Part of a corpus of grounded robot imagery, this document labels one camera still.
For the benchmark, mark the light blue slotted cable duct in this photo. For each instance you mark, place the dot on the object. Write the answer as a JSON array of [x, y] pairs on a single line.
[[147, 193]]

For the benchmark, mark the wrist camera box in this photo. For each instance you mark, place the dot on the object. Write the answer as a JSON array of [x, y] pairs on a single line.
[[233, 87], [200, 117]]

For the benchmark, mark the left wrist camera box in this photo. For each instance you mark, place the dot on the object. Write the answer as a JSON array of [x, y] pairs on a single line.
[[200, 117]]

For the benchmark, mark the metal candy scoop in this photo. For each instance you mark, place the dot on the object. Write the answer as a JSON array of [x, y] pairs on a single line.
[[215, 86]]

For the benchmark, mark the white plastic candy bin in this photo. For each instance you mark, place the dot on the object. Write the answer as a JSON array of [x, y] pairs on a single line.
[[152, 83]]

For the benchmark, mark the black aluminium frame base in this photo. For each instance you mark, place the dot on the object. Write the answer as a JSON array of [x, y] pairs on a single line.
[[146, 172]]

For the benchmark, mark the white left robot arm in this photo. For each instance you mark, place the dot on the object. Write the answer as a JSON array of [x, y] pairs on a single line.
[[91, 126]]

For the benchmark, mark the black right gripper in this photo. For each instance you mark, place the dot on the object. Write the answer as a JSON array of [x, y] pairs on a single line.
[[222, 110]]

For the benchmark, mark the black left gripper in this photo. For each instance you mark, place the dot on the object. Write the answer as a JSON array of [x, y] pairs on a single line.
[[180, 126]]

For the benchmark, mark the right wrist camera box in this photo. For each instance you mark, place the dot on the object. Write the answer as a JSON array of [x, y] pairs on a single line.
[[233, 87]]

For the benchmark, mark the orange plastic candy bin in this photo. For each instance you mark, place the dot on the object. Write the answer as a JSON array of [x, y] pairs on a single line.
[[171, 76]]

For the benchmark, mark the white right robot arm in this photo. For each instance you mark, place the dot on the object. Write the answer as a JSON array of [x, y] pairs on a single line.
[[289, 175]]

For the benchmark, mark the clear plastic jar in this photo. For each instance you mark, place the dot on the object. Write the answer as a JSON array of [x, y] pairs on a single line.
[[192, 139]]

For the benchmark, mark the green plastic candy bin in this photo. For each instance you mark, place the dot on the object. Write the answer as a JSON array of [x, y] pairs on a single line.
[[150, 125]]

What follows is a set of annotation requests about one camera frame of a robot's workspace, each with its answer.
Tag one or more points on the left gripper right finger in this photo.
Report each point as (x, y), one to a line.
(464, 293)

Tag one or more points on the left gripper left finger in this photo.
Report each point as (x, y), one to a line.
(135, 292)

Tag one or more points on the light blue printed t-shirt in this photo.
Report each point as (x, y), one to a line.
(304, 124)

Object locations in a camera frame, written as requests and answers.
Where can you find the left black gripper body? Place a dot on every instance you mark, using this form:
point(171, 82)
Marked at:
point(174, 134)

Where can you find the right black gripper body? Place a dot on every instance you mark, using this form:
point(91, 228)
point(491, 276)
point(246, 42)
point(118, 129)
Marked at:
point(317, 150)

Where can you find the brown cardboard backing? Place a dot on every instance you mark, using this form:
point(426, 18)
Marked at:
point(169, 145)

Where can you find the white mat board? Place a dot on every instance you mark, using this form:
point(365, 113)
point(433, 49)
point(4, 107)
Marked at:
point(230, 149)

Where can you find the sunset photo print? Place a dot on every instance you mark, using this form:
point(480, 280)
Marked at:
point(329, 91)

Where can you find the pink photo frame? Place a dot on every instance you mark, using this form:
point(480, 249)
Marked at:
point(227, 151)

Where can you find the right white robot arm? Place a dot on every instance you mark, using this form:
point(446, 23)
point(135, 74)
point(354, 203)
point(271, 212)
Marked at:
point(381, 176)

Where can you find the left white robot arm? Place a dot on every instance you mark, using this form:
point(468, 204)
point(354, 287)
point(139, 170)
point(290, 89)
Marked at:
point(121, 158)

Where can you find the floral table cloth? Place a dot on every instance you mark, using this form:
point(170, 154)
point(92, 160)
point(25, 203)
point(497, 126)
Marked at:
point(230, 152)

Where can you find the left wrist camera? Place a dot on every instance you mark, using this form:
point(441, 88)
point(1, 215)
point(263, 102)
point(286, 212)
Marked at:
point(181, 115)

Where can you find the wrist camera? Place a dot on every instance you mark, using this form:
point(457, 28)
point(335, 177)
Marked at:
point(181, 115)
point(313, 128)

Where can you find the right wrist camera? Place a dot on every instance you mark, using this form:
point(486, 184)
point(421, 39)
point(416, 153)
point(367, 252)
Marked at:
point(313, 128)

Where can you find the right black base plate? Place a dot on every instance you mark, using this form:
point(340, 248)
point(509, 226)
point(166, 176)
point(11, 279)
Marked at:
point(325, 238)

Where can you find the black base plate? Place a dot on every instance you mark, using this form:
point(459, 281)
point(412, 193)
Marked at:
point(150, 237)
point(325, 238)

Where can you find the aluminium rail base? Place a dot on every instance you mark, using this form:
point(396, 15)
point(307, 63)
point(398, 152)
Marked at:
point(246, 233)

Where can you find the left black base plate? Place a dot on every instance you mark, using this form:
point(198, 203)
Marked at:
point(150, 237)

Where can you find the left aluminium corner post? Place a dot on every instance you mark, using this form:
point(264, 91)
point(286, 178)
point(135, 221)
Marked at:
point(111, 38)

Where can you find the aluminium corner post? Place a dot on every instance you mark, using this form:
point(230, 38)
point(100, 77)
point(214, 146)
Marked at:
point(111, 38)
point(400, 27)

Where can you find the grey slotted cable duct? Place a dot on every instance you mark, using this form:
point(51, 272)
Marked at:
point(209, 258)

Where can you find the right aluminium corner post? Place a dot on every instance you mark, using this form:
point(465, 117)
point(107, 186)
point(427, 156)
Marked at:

Problem to work on: Using the entries, state how many of their lines hold "points"; give the number and no more.

Result of the exercise: 3